Assim, o órgão ambiental acompanha por meio destes relatórios se o empreendimento está cumprindo com as exigências ambientais e então, caso necessário, realiza fiscalização no local. Estando tudo em conformidade, o órgão ambiental realiza visita a área somente na renovação da licença ambiental, cuja validade varia. “O órgão ambiental pode fiscalizar a qualquer momento, entretanto com exceção dos casos que comentei acima, somente em casos de denúncias ela acaba ocorrendo”, declarou Lisandra.

“O que ocorre, de forma geral, é a fiscalização pelo órgão ambiental para emissão da licença e na renovação da licença ambiental, que pode ocorrer em até dez anos.
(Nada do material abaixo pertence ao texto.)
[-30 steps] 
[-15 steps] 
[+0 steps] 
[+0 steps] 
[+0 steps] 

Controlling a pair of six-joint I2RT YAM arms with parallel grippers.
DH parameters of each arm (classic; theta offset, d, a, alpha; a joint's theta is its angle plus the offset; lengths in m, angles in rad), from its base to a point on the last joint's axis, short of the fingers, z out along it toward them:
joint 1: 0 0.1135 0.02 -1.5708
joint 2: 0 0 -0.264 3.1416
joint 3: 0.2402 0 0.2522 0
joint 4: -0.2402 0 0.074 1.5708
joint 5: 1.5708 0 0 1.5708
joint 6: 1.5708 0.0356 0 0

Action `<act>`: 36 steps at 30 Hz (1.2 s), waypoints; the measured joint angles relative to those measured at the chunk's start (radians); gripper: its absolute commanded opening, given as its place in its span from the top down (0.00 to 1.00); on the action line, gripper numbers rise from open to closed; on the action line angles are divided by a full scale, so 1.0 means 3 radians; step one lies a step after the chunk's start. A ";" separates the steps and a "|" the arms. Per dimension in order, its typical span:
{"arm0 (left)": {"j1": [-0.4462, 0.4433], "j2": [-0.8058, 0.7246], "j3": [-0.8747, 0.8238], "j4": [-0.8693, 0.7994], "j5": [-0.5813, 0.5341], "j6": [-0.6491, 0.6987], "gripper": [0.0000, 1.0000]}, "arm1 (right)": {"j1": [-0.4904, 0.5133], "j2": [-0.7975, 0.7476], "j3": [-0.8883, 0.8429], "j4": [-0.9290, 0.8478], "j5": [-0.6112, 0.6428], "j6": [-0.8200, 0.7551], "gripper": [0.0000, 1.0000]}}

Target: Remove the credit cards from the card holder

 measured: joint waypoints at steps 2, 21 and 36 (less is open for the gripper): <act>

Neste intervalo, é comum que ocorra somente em caso de denúncias de irregularidades. É fato que a fiscalização deveria ocorrer com maior frequência em todas as atividades que causam impactos ambientais, entretanto como trata-se de um grande número de empreendimentos, os órgãos ambientais não possuem, em sua maioria, quantidade de técnicos e estrutura física para um processo de fiscalização necessário”, comentou Lisandra.

*As informações repassadas pela especialista foram baseadas em fotografias e materiais divulgados pela imprensa. A engenheira não foi até o local onde foi registrado o deslizamento.

Sem respostas

Desde a aplicação da multa emitida pela Fatma no final do mês passado, a mineradora Areial Ressaca ainda não se pronunciou. Conforme a promotoria de Porto União, nenhum representante ou advogado da empresa apresentou defesa. O auto de infração no valor de R$ 1.352.000,00 nem a multa diária estipulada em R$ 1 mil foram pagas até o momento. A empresa não existe mais. Vale lembrar que a Areial Ressaca passou por dois embargos: em 2008 e 2009. Mas a liberação, nos dois casos, foi feita pela Assessoria Jurídica da Fundação, em Florianópolis.